‘The Americans’ Season 4 Finale Recap: Persona Non Grata

Americans Season 4 Episode 13 Matthew Rhys, Keri Russell, Frank Langella
Frank Langella as Gabriel, Keri Russell as Elizabeth Jennings, and Matthew Rhys as Philip Jennings in ‘The Americans’ (Photo by Ali Goldstein / FX Networks)

The finale of the outstanding fourth and best season of FX’s The Americans was engrossing from start to finish. In the suspenseful opening segment of episode 13, the FBI surveillance of William (Dylan Baker) could have easily caught Philip (Matthew Rhys) during the planned exchange of the Lassa virus. Instead, William senses danger and runs through the park leaving Philip sitting alone and undetected at the rendezvous point. Before he is apprehended William deliberately breaks the vile containing the deadly virus and rubs it into his broken skin.

As William lies dying in a hospital bed at USAMRIID, FBI agents Stan (Noah Emmerich) and Aderholt (Brandon J. Dirden) talk with him from the other side of a glass partition. Aderholt asks if he’s in pain and if he liked what he did. At first it was exciting and he felt special, but ultimately he was isolated and lonely, William explains. Then as his condition worsens he says that he wishes he could have been married like them (referring to Elizabeth and Philip) with a couple of kids. Not knowing how close it is to the truth, William tells the agents that they’d never suspect them, and that she is pretty and he is lucky.
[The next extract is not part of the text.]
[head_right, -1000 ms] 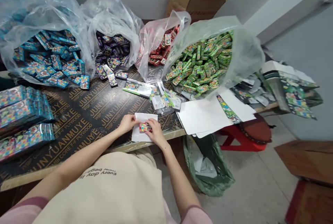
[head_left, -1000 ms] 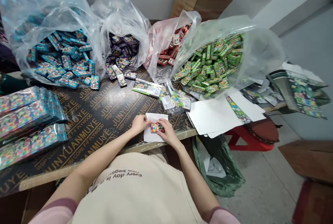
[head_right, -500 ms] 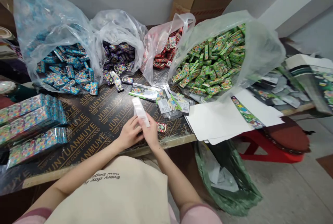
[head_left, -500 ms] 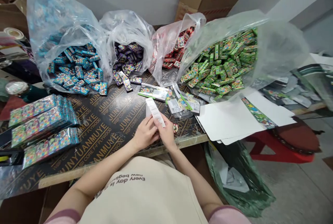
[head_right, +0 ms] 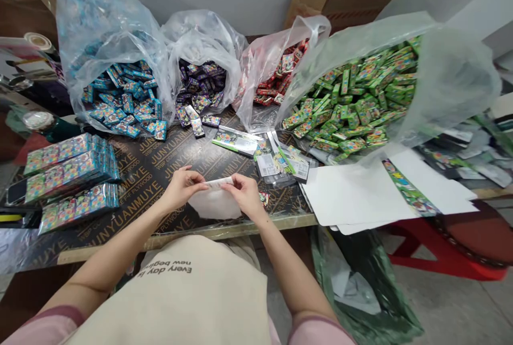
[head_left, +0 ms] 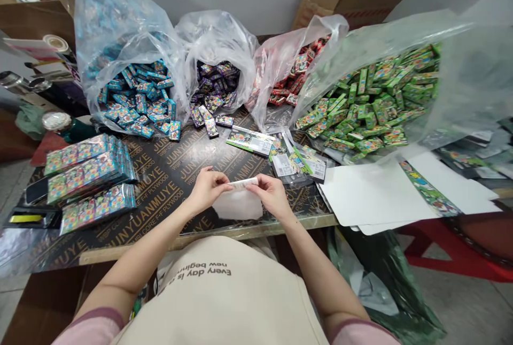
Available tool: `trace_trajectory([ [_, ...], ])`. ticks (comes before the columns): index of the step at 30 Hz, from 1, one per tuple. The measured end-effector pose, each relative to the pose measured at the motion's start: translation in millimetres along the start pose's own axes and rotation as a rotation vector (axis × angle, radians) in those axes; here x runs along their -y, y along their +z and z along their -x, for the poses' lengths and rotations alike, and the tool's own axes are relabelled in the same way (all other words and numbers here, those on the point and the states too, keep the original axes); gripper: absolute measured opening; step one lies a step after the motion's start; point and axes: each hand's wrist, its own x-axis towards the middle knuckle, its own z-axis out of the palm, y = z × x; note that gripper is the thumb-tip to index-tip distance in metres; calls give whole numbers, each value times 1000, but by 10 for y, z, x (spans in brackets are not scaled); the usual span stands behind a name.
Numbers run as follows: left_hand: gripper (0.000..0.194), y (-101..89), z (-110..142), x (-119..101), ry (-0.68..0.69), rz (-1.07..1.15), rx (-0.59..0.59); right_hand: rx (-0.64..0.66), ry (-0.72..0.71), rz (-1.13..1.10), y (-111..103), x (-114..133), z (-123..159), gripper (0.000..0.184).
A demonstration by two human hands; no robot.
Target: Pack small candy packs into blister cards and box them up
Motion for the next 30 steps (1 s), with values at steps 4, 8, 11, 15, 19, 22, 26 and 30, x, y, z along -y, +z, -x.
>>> trace_trajectory([
  [4, 16, -48, 6, 45, -26, 30, 84, 18, 9, 21, -56, 9, 21, 41],
  [8, 17, -44, 24, 48, 14, 29, 146, 151, 85, -113, -101, 34, 7, 35],
  [11, 18, 8, 44, 29, 74, 30, 138, 178, 104, -120, -75, 32, 12, 34],
  [15, 18, 68, 56, 33, 77, 41, 117, 59, -2, -8, -29, -4, 40, 25],
  [19, 16, 86, 56, 59, 49, 48, 118, 17, -50, 57, -23, -34, 71, 18],
  [22, 16, 88, 57, 65, 35, 61, 124, -1, -40, 87, -29, -26, 96, 18],
  [26, 15, 101, 59, 42, 21, 68, 135, 18, -25, 103, -31, 10, 101, 19],
  [30, 15, 106, 55, 11, 17, 93, 129, 97, -32, 122, -41, 33, 74, 17],
])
A new character, Mikhail Semenov, is introduced in a Russian prison. He has been jailed for anti-Soviet activities after his return from Afghanistan, but with the intervention of powerful friends, he is released. Our presumption that he is Philip’s son is confirmed later when he visits his grandfather. There he receives money and passports that his mother sent before she was arrested. Armed with the knowledge that his father is a travel agent and whatever instructions his mother left, he leaves to go to the United States. This sets up a very interesting plot thread for next season.
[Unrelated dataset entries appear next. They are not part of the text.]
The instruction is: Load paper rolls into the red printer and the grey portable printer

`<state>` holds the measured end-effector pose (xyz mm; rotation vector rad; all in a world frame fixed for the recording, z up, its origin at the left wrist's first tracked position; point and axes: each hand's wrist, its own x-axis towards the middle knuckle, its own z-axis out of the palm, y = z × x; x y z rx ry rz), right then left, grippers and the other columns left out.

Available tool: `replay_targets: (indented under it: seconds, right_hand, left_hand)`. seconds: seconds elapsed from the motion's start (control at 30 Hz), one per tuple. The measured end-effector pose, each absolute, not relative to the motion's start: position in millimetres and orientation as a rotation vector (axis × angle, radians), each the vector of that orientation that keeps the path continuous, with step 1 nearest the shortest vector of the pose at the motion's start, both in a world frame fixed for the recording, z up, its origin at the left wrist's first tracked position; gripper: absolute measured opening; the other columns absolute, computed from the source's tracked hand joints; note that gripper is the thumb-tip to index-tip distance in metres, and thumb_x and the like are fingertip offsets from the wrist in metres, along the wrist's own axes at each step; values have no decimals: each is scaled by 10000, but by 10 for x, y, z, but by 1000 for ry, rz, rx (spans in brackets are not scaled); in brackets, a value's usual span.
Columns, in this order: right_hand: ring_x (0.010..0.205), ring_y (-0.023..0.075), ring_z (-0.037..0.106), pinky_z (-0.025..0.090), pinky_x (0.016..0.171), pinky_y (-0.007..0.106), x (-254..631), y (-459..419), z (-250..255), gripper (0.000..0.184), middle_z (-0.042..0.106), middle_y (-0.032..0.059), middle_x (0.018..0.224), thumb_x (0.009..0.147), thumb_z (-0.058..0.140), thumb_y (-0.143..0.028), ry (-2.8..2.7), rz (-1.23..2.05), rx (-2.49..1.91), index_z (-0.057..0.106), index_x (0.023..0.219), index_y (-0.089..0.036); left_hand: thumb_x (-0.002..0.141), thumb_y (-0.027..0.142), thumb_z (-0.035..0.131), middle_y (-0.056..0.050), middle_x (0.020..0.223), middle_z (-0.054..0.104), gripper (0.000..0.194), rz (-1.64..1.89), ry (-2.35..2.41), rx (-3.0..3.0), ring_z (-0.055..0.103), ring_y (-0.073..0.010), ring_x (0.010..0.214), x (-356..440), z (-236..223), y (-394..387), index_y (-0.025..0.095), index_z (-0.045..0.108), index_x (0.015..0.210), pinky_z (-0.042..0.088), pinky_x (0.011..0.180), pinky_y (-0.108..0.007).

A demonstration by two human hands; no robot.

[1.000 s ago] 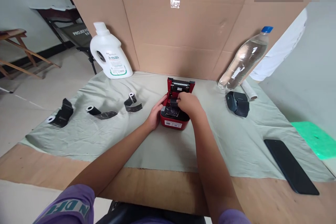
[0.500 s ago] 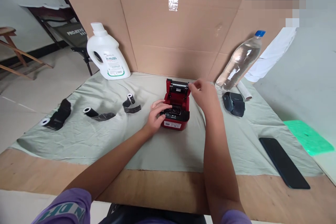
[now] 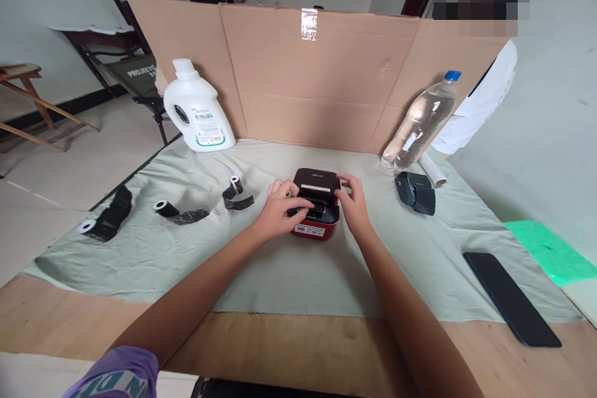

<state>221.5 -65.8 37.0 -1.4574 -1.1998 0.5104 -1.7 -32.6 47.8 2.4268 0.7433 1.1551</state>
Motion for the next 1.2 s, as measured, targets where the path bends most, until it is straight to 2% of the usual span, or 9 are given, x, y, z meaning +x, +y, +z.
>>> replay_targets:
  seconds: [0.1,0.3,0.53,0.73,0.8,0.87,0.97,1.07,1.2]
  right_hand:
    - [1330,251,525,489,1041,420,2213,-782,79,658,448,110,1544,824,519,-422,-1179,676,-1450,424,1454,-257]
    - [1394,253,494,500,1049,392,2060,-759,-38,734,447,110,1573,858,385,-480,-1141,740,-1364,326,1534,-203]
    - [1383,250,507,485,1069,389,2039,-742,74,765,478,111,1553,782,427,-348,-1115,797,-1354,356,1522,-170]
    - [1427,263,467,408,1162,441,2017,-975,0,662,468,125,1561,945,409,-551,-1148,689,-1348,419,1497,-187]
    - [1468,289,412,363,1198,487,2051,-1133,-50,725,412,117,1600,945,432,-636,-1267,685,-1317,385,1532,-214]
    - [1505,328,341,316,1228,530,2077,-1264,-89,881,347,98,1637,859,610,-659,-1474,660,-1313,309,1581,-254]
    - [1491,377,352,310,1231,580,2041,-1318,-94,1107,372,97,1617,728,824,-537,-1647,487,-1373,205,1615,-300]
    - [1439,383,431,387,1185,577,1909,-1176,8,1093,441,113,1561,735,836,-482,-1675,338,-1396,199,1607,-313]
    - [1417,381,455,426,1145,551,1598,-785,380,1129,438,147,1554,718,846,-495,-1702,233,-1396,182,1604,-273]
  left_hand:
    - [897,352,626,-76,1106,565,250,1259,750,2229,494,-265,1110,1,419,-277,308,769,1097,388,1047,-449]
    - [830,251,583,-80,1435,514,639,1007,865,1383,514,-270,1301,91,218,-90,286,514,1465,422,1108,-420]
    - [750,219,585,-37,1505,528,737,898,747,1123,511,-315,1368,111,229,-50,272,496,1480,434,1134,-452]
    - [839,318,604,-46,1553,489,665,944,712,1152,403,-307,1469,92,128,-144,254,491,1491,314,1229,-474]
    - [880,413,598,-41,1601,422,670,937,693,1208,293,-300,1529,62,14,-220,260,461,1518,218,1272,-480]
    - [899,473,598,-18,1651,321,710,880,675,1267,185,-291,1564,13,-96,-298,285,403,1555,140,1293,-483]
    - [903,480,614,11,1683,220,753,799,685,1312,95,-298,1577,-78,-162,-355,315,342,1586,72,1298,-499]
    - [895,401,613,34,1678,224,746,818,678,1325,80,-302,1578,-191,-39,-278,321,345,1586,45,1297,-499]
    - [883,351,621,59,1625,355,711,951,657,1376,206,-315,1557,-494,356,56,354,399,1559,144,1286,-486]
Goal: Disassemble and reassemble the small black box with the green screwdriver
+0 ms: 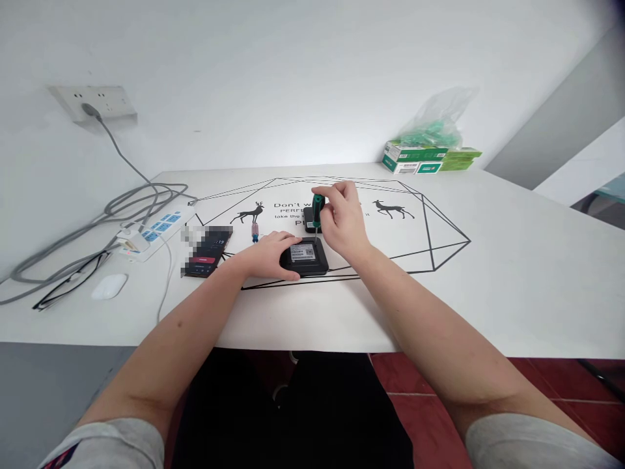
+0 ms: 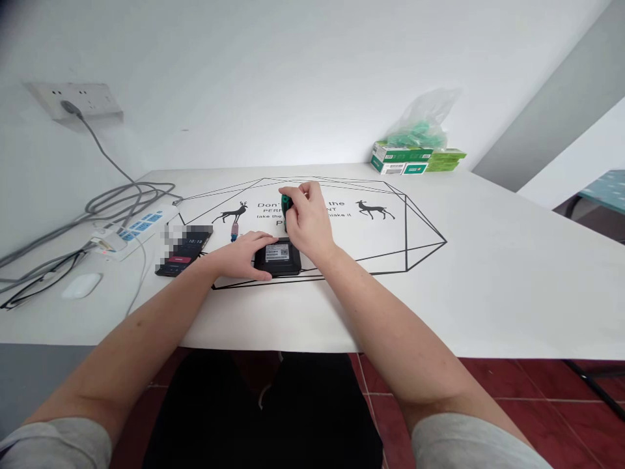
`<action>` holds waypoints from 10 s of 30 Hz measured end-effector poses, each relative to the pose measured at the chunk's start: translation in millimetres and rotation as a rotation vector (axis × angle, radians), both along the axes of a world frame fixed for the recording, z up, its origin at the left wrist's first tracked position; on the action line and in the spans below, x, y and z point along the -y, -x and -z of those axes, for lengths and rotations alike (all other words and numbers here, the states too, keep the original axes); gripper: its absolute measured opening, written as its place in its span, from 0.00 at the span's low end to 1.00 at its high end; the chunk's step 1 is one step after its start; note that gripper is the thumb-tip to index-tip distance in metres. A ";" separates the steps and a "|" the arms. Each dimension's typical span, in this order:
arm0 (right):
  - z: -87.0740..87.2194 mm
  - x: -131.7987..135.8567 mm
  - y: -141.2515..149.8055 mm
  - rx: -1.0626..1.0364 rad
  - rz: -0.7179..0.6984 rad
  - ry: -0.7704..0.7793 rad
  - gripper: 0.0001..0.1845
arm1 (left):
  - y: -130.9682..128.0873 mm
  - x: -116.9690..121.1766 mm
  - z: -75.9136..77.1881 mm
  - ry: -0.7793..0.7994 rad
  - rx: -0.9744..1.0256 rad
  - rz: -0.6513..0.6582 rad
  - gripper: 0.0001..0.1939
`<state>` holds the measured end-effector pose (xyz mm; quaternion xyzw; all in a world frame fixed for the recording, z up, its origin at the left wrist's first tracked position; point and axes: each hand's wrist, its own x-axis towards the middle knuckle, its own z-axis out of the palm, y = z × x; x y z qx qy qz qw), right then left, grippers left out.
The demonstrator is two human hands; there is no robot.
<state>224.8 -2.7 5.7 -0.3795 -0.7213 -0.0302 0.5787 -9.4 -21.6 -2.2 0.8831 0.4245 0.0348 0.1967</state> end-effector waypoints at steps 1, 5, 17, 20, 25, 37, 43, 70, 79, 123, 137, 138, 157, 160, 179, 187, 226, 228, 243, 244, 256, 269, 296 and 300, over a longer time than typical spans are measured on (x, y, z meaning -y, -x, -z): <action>-0.1 -0.3 -0.4 -0.003 0.014 -0.013 0.25 | -0.1 0.1 -0.3 0.002 -0.002 0.000 0.55; -1.7 1.6 0.0 -0.013 0.014 -0.037 0.25 | -0.5 -0.1 0.0 -0.005 -0.004 0.000 0.54; -1.5 2.0 2.6 -0.079 -0.033 0.236 0.19 | 0.1 0.1 -0.4 0.002 -0.004 0.015 0.55; -1.1 5.3 2.9 -0.069 -0.057 0.243 0.19 | -0.1 0.0 0.5 -0.005 -0.006 0.014 0.54; -1.9 6.6 2.9 -0.007 -0.061 0.173 0.21 | -0.9 -0.1 0.9 0.002 -0.003 0.007 0.55; -1.5 3.1 2.1 0.040 -0.001 -0.028 0.22 | 0.8 -0.6 2.7 -0.013 0.000 0.002 0.54; -1.9 2.9 4.5 0.009 -0.046 0.147 0.18 | 0.2 -0.6 1.3 -0.007 0.000 0.008 0.54; -5.4 5.7 2.7 -0.052 -0.035 0.221 0.24 | 0.1 -0.6 -0.2 0.006 -0.008 0.000 0.55; -3.5 4.1 1.8 -0.069 -0.041 0.214 0.24 | 1.8 -2.6 4.0 -0.007 0.015 0.006 0.55; 0.2 15.9 12.0 -0.127 -0.095 0.109 0.24 | 3.6 -14.1 8.4 -0.187 0.094 -0.066 0.30; -1.9 27.4 17.5 -0.047 -0.173 0.144 0.26 | -0.3 1.1 2.6 0.037 0.067 0.015 0.55; -1.3 27.4 17.9 -0.030 -0.183 0.139 0.26 | -1.2 0.8 4.4 0.042 0.089 0.029 0.55; 1.8 28.3 18.5 0.029 -0.293 0.016 0.20 | -2.0 -4.7 10.0 0.028 0.146 0.081 0.55; 2.2 28.2 19.7 0.024 -0.290 0.024 0.20 | -2.1 -3.9 9.4 0.023 0.149 0.085 0.54; 1.0 28.2 19.4 0.027 -0.242 -0.012 0.20 | -1.2 -4.9 12.6 -0.039 0.156 0.100 0.52; 3.5 29.2 21.2 0.084 -0.277 -0.011 0.19 | -0.9 -3.2 8.5 -0.037 0.118 0.085 0.52; -4.5 31.7 20.4 -0.096 -0.493 0.044 0.07 | -1.1 -5.9 12.4 -0.067 0.106 0.074 0.49; -2.7 32.5 22.1 -0.136 -0.491 0.132 0.11 | -1.0 -5.0 11.1 -0.040 0.086 0.058 0.49; -3.4 34.2 18.6 0.021 -0.402 0.038 0.19 | -1.9 -3.7 9.4 -0.056 0.080 0.055 0.46; -3.3 33.0 18.2 0.026 -0.380 0.009 0.20 | -2.0 -3.2 8.9 -0.059 0.077 0.058 0.45; -3.6 36.6 23.7 -0.154 -0.443 0.192 0.20 | -1.3 -4.8 9.5 -0.028 0.059 0.047 0.48; -4.3 37.4 19.3 -0.001 -0.478 0.100 0.19 | -3.1 -1.5 5.1 -0.037 0.062 0.060 0.47; -4.9 43.0 21.8 -0.054 -0.609 0.331 0.21 | -2.6 -0.8 3.7 -0.021 0.104 0.051 0.49; -5.4 38.4 18.5 0.075 -0.511 0.109 0.26 | -2.4 -2.4 6.2 -0.042 0.072 0.048 0.49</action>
Meanwhile at the rezidentura there are many touching scenes. Arkady (Lev Gorn) warmly calls Oleg (Costa Ronin) a good son when Oleg informs him that he wants to return to the Soviet Union. Arkady later learns from new head of the counterintelligence unit of the FBI that he is “persona non grata” of the title and has 48 hours to leave the country. Tatiana (Vera Cherny), who will be the acting director of the unit at the rezidentura, tearfully calls Oleg a good son also when he tells her that he will be going back home.
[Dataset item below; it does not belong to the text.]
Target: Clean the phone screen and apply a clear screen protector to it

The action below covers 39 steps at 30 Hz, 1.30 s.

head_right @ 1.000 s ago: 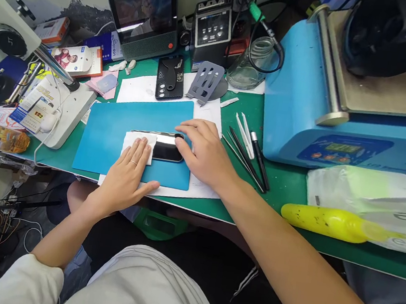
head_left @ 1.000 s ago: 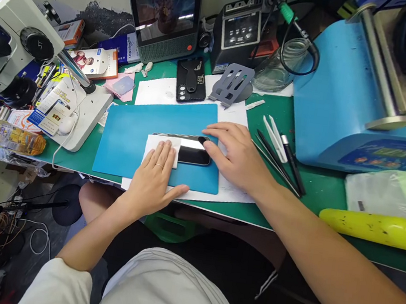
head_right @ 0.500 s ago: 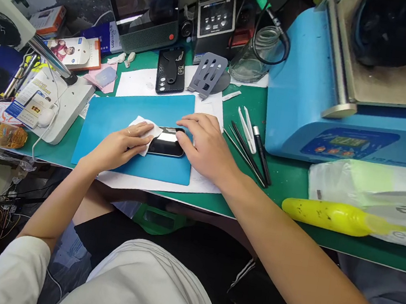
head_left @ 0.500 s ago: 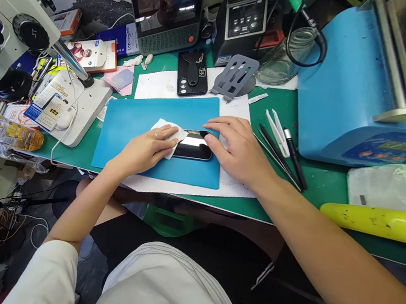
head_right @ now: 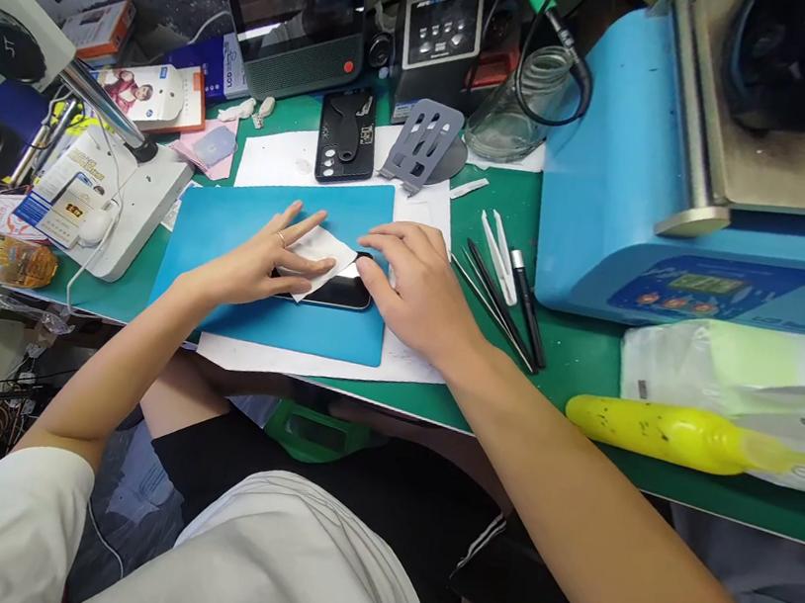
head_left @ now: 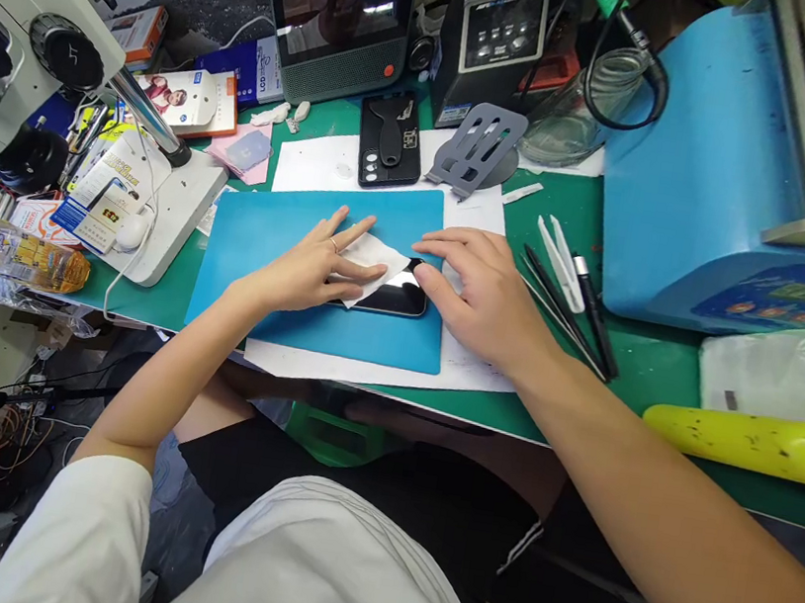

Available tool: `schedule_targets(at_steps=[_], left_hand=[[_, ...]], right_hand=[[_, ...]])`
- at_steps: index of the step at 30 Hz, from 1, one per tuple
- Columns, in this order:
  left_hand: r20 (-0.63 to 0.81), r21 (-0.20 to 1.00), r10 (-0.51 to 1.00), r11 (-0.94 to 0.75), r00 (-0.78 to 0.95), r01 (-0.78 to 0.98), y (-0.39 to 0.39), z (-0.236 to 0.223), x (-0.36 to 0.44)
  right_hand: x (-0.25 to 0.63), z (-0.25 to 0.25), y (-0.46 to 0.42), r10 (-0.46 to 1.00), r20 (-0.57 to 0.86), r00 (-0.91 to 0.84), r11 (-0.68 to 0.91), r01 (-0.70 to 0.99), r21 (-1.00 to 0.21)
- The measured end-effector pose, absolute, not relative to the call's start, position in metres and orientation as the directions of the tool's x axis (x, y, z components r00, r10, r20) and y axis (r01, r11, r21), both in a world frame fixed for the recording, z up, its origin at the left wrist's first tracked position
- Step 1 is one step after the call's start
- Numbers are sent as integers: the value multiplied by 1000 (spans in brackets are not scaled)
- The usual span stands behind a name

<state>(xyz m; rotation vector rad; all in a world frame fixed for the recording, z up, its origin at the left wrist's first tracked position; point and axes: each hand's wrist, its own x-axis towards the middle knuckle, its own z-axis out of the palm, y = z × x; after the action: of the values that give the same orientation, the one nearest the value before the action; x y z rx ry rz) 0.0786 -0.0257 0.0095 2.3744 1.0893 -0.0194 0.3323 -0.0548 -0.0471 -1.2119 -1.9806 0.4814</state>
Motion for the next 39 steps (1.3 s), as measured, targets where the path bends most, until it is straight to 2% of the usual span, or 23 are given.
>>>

Philip’s monologue at an EST seminar summarizes the disenchantment with espionage that he has felt for a long time. While at first you’ve chosen work that you like or need, later life changes things or you change, he tells the group. Now, he says, he doesn’t want to do it and he wakes up every day with this sick feeling in his stomach.

The writers have written such complex characters that Philip is not the only character experiencing a crisis of conscience this season. Oleg and William have also had deep reservations about the work that they do.

Since Gabe (Frank Langella) deduces that the FBI has William in custody, he meets with Elizabeth (Keri Russell) and Philip about the risks that they now face. He wants them to go back to Russia with their children. When they look shocked, Gabe tells Philip that “his heart hasn’t been in this in a long time,” and Elizabeth that she has been doing this for twenty years and that this “job wasn’t meant to be forever.” The final decision will be theirs he tells them, but they need to be aware that they may have become inured to danger.

Leonard Cohen’s “Who by Fire” plays in background as we see a stunned Elizabeth and Philip sitting silently in their car, a thoughtful Arkady drinking in his office and glancing at a bust of Lenin, and Paige (Holly Taylor) holding Pastor Tim and Alice’s baby. This is a wonderful choice of music because the lyrics detail all the ways in which people die, and there have been so many deaths in this series. This season alone key characters (Nina, Agent Gaad, and William) have died.

In the final scenes, Elizabeth and Philip ponder their choices. They can’t imagine Paige or Henry in the Soviet Union and Philip suggests that they just run away. One thing is clear, Philip does not want to continue spying nor does he want Paige to spy. He picks up Paige from the Beeman’s house where Stan happily tells him that Paige and Matthew are romantically involved. Philip suspects that Paige is leading Matthew on in order to get intel. As they walk home Philip adamantly tells his daughter that he doesn’t want her to see him again and “I don’t want you to do this.”

This series should have a much larger audience. In a tribute to the writing and acting, we care about all the characters. We were sad when Nina was brutally killed and when Martha and Philip had to part. There has been suspense when characters have been in danger: Philip, Elizabeth and Gabe with Glanders scare; Martha trying to avoid detection at the FBI; Paige and Elizabeth’s confrontation with muggers. We have much to look forward to in the final two seasons.